» WHAT THE TASK REQUIRES: Reply only with how many lines below contain "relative".

» DATA SECTION:
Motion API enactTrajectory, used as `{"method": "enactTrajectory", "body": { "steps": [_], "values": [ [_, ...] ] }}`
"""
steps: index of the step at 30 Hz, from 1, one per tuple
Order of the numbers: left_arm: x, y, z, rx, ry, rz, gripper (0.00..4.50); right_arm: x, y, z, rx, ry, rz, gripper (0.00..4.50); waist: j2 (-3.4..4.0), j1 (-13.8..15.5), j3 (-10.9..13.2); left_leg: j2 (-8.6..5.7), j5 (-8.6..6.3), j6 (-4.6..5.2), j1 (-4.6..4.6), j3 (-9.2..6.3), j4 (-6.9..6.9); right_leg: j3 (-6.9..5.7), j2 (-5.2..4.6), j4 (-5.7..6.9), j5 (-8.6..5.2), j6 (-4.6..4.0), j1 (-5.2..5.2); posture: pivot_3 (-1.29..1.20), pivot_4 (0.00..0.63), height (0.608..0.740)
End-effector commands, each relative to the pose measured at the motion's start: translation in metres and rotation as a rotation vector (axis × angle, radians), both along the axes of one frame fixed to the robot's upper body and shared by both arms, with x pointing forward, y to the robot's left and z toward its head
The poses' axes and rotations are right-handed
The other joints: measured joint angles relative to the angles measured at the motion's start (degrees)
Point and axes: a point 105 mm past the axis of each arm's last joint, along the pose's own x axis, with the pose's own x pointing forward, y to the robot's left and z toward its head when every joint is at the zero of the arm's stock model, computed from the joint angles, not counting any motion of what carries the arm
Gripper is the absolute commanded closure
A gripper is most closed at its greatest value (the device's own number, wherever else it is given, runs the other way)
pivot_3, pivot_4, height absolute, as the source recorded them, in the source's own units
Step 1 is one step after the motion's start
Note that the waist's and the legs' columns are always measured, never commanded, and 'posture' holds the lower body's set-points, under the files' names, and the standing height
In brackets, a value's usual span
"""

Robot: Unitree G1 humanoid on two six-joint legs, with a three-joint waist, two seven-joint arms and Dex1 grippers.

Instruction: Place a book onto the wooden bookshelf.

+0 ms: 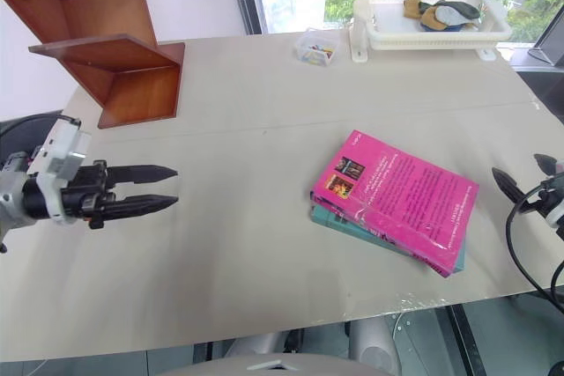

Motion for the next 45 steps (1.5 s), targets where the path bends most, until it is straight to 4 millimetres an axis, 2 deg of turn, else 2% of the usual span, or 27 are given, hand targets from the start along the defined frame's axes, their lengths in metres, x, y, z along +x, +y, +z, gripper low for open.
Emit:
{"method": "enactTrajectory", "body": {
  "steps": [1, 5, 16, 28, 38, 45],
  "values": [
    [-0.007, -0.001, 0.02, 0.023, -0.063, -0.042, 1.68, 0.001, 0.003, 0.011, -0.019, -0.025, 0.036, 0.0, 0.01, 0.0, 0.0, 0.0, 0.0, 0.0, 0.0, 0.01, 0.0, 0.0, 0.0, 0.01, 0.0, 0.0, 0.0, 0.0, 0.15, 0.74],
    [-0.004, -0.003, 0.02, 0.04, -0.09, -0.049, 1.68, 0.0, 0.018, 0.009, 0.0, -0.011, 0.118, 0.0, 0.01, 0.0, 0.0, 0.0, 0.0, 0.0, 0.01, 0.01, 0.0, 0.01, 0.01, 0.01, 0.0, 0.0, 0.0, 0.0, 0.15, 0.74],
    [0.007, 0.0, 0.018, 0.062, -0.111, -0.039, 1.68, -0.022, 0.053, 0.008, 0.035, 0.062, 0.279, 0.0, 0.01, 0.1, 0.0, 0.0, 0.0, 0.0, 0.0, -0.01, -0.01, -0.01, 0.0, 0.0, 0.0, 0.0, 0.0, 0.0, 0.15, 0.74],
    [0.012, 0.0, 0.017, 0.072, -0.123, -0.038, 1.68, -0.057, 0.086, -0.002, 0.09, 0.23, 0.405, 0.0, -0.01, 0.1, 0.0, 0.02, 0.0, 0.0, -0.01, -0.04, 0.0, -0.02, 0.01, 0.0, 0.0, 0.01, 0.0, 0.0, 0.15, 0.74],
    [0.012, 0.0, 0.017, 0.073, -0.121, -0.045, 1.68, -0.059, 0.111, 0.006, 0.118, 0.231, 0.484, 0.0, -0.06, 0.2, 0.1, 0.02, 0.0, 0.0, -0.01, -0.03, 0.02, -0.02, 0.0, 0.0, 0.0, 0.02, 0.01, 0.0, 0.15, 0.74],
    [0.012, 0.0, 0.017, 0.074, -0.123, -0.041, 1.68, -0.058, 0.118, 0.002, 0.117, 0.248, 0.501, 0.0, -0.08, 0.2, 0.1, 0.02, 0.0, 0.0, -0.01, -0.03, 0.02, -0.03, 0.0, 0.0, 0.0, 0.02, 0.01, 0.0, 0.15, 0.74]
  ]
}}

» EXERCISE ANSWER: 2